Exercise goal
Keeping each line intact, print the whole listing.

Data excerpt
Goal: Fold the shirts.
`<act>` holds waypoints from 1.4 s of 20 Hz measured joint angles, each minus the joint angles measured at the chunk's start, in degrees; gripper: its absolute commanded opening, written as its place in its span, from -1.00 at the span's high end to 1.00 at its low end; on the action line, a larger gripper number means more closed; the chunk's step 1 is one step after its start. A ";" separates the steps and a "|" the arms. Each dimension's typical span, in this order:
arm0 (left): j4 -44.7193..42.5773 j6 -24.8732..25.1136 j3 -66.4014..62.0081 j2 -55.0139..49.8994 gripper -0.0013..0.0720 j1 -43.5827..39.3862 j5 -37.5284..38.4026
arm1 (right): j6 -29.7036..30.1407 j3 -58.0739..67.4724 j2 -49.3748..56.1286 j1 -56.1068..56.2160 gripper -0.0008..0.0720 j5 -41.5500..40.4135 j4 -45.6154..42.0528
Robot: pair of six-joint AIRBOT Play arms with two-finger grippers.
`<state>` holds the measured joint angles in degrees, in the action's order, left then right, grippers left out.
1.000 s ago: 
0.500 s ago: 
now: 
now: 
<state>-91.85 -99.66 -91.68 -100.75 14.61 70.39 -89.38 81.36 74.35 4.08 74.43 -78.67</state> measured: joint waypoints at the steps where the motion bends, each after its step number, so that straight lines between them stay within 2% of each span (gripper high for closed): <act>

Answer section
Goal: Fold the shirts.
`<act>` holds waypoints from 1.4 s of 20 Hz measured joint angles, each minus the joint angles measured at the chunk's start, in degrees; gripper: its absolute commanded opening, written as its place in its span, from -1.00 at the span's high end to 1.00 at its low end; on the action line, a larger gripper number means more closed; the chunk's step 1 is one step after its start. A ";" separates the steps and a "|" the arms. Each dimension's typical span, in this order:
arm0 (left): j4 -44.7193..42.5773 j6 -24.8732..25.1136 j3 -66.4014..62.0081 j2 -55.0139..49.8994 gripper -0.0013..0.0720 j1 -43.5827..39.3862 j5 -37.5284..38.4026
arm1 (right): j6 -29.7036..30.1407 j3 -58.0739..67.4724 j2 -49.3748..56.1286 j1 -56.1068..56.2160 gripper -0.0008..0.0720 j5 -41.5500..40.4135 j4 -45.6154..42.0528
Robot: pair of six-joint AIRBOT Play arms with two-finger grippers.
`<state>` holds the measured joint angles in degrees, in the action's order, left then right, grippers left out.
1.000 s ago: 
0.500 s ago: 
now: 
now: 
<state>-91.85 -99.66 -91.68 -100.75 14.61 70.39 -89.38 81.36 74.35 4.08 74.43 -78.67</state> measured: joint waypoints at the steps where the motion bends, each after its step number, so that straight lines between them stay within 2% of each span (gripper high for closed): <act>

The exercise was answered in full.